Given the decay width of a process, $\Gamma(A\to B+C)$, is it possible to turn this around to find the production cross section, $\sigma(B+C\to A)$?

Edit: In particular I have been thinking of something like a Breit-Wigner resonance type example assuming that $\sigma(B+C)$ is dominated by $\sigma(B+C\to A)$ at relevant energies.

Answer 1

It is not possible to get the cross section from the decay width.
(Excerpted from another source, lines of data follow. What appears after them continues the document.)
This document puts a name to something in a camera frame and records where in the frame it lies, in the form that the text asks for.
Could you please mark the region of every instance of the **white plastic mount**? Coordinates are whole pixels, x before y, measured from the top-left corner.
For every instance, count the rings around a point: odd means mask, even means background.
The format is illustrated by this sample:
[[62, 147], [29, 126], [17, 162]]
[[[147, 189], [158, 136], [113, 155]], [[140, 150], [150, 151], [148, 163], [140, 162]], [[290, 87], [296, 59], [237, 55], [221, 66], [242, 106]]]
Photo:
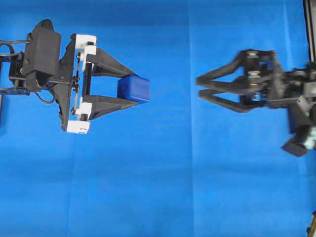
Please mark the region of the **white plastic mount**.
[[86, 134], [90, 129], [90, 122], [81, 121], [82, 115], [87, 115], [90, 117], [92, 110], [92, 103], [82, 102], [82, 97], [80, 98], [79, 108], [76, 108], [76, 116], [78, 120], [69, 120], [67, 126], [67, 132]]
[[[96, 42], [97, 37], [96, 36], [90, 36], [90, 35], [76, 35], [76, 50], [80, 51], [80, 60], [83, 61], [82, 64], [82, 71], [85, 70], [85, 65], [87, 63], [86, 57], [87, 54], [96, 54]], [[80, 134], [86, 134], [90, 129], [90, 122], [89, 121], [81, 121], [82, 115], [87, 115], [87, 117], [90, 117], [92, 110], [92, 104], [82, 102], [82, 97], [80, 98], [79, 107], [76, 108], [75, 115], [77, 116], [78, 120], [69, 120], [68, 126], [67, 126], [67, 132], [71, 133], [80, 133]]]

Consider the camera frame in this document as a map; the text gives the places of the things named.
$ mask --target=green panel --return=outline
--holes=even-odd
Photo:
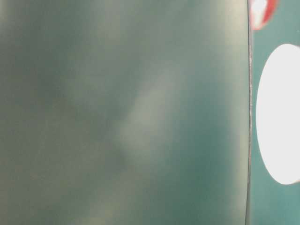
[[[0,52],[1,224],[244,224],[246,0],[2,0]]]
[[[282,44],[300,45],[299,8],[298,0],[280,1],[270,23],[262,30],[254,32],[254,112],[259,79],[269,55]],[[298,225],[300,224],[300,184],[285,186],[271,178],[258,148],[255,113],[253,125],[250,224]]]

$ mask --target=white circle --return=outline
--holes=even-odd
[[[281,184],[300,181],[300,48],[281,45],[268,58],[256,102],[264,164]]]

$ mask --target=vertical edge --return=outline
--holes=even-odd
[[[248,54],[249,54],[249,142],[248,142],[248,180],[247,180],[247,200],[246,200],[246,216],[245,225],[250,225],[250,182],[251,182],[251,151],[252,151],[252,41],[253,33],[250,21],[251,0],[247,0],[248,12]]]

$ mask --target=green surface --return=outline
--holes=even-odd
[[[0,1],[1,225],[242,225],[240,0]]]
[[[282,0],[270,23],[254,32],[254,112],[259,79],[266,60],[282,44],[300,45],[300,1]],[[300,184],[284,186],[268,174],[261,158],[255,131],[252,148],[251,223],[253,225],[300,224]]]

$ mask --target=red and white object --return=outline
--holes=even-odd
[[[278,0],[251,0],[250,19],[253,30],[263,28],[273,15]]]

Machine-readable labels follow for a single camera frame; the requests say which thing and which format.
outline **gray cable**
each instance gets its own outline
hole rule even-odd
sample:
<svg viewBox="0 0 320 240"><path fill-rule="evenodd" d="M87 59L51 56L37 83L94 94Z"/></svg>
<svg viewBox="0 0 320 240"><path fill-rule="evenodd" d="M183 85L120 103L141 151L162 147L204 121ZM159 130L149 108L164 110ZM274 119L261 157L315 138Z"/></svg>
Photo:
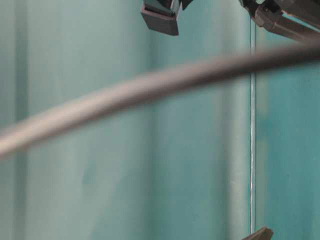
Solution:
<svg viewBox="0 0 320 240"><path fill-rule="evenodd" d="M252 72L320 61L320 43L276 48L149 73L24 120L0 135L0 158L121 110Z"/></svg>

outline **teal fabric backdrop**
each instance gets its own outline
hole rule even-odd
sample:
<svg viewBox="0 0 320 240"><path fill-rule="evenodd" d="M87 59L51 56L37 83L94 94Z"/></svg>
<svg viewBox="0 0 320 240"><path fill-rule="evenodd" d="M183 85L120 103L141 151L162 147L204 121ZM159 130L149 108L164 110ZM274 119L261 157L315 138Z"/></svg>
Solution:
<svg viewBox="0 0 320 240"><path fill-rule="evenodd" d="M259 29L257 47L290 41ZM257 76L256 224L276 240L320 234L319 65Z"/></svg>
<svg viewBox="0 0 320 240"><path fill-rule="evenodd" d="M250 52L238 1L196 1L181 15L179 37L149 31L141 4L2 0L0 129L141 73ZM287 42L258 32L258 47L276 41ZM5 159L1 238L237 240L252 220L274 228L275 239L317 239L317 76L309 67L257 77L256 219L247 76Z"/></svg>

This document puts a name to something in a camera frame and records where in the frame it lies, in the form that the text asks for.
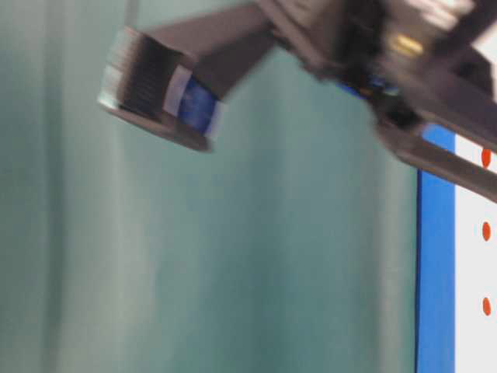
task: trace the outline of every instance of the teal curtain
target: teal curtain
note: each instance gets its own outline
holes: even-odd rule
[[[180,148],[96,105],[124,10],[4,0],[0,371],[414,371],[415,171],[365,105],[277,51]]]

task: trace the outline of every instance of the white label
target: white label
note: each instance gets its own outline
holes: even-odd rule
[[[186,85],[192,76],[192,72],[183,66],[178,66],[174,71],[164,101],[164,111],[177,117],[181,98],[185,93]]]
[[[472,0],[406,0],[417,8],[426,22],[442,29],[452,30],[459,18],[468,14],[473,8]]]

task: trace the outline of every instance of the blue label
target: blue label
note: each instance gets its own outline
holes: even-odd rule
[[[178,118],[201,134],[206,134],[213,123],[217,104],[216,96],[192,77],[181,98]]]

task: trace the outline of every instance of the red dot
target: red dot
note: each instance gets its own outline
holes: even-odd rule
[[[488,300],[488,298],[485,298],[483,300],[483,312],[487,316],[490,316],[490,314],[492,313],[492,306],[490,305],[490,301]]]
[[[490,229],[490,224],[485,222],[483,223],[483,239],[485,241],[488,241],[490,239],[490,236],[492,235],[492,230]]]
[[[488,149],[481,152],[481,164],[487,169],[492,161],[492,153]]]

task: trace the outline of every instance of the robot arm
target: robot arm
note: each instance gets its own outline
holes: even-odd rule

The reason is that when calculating the decay width, one squares the amplitude and then sums over the momenta of B and C. While the amplitude squared part is the same for cross section, summing over final momenta means you cannot use it for specific momenta of B and C in the cross section.

Answer 2

There is optical theorem in quantum field theory and it enables you to study with the decay rates to find cross section. However there are some difficulties to calculate the cross section of explicit decay channel.
$$ Im(\Sigma(m^2))=m\Gamma_{tot} $$ So the propagator becomes $$ iG(p^2)=\frac{i}{p^2-m^2+im\Gamma_{tot}} $$ You can jump up to cross section then considering s channel

$$ \sigma = g^4{\mid\frac{i}{p^2-m^2+im\Gamma_{tot}} \mid}^2=g^4\frac{1}{(p^2-m^2)^2+(m\Gamma_{tot})^2}\sim g^4\frac{\pi}{m\Gamma_{tot}}\delta(p^2-m^2) $$ Now the resonant become on-shell particle. But the thing is you need to calculate all the decay channels such as $A\rightarrow B+C$ and $A\rightarrow B+X$ and $A\rightarrow Y+C$ etc... For a specific decay channel one should use branching ratio as well $$ \sigma(B+C\rightarrow A \rightarrow f )= \sigma(B+C\rightarrow A )\frac{\Gamma_{f}}{\Gamma_{tot}} $$ As you see it is very tedious to calculate each decay process and their width(decay rate) but I believe one can succeed.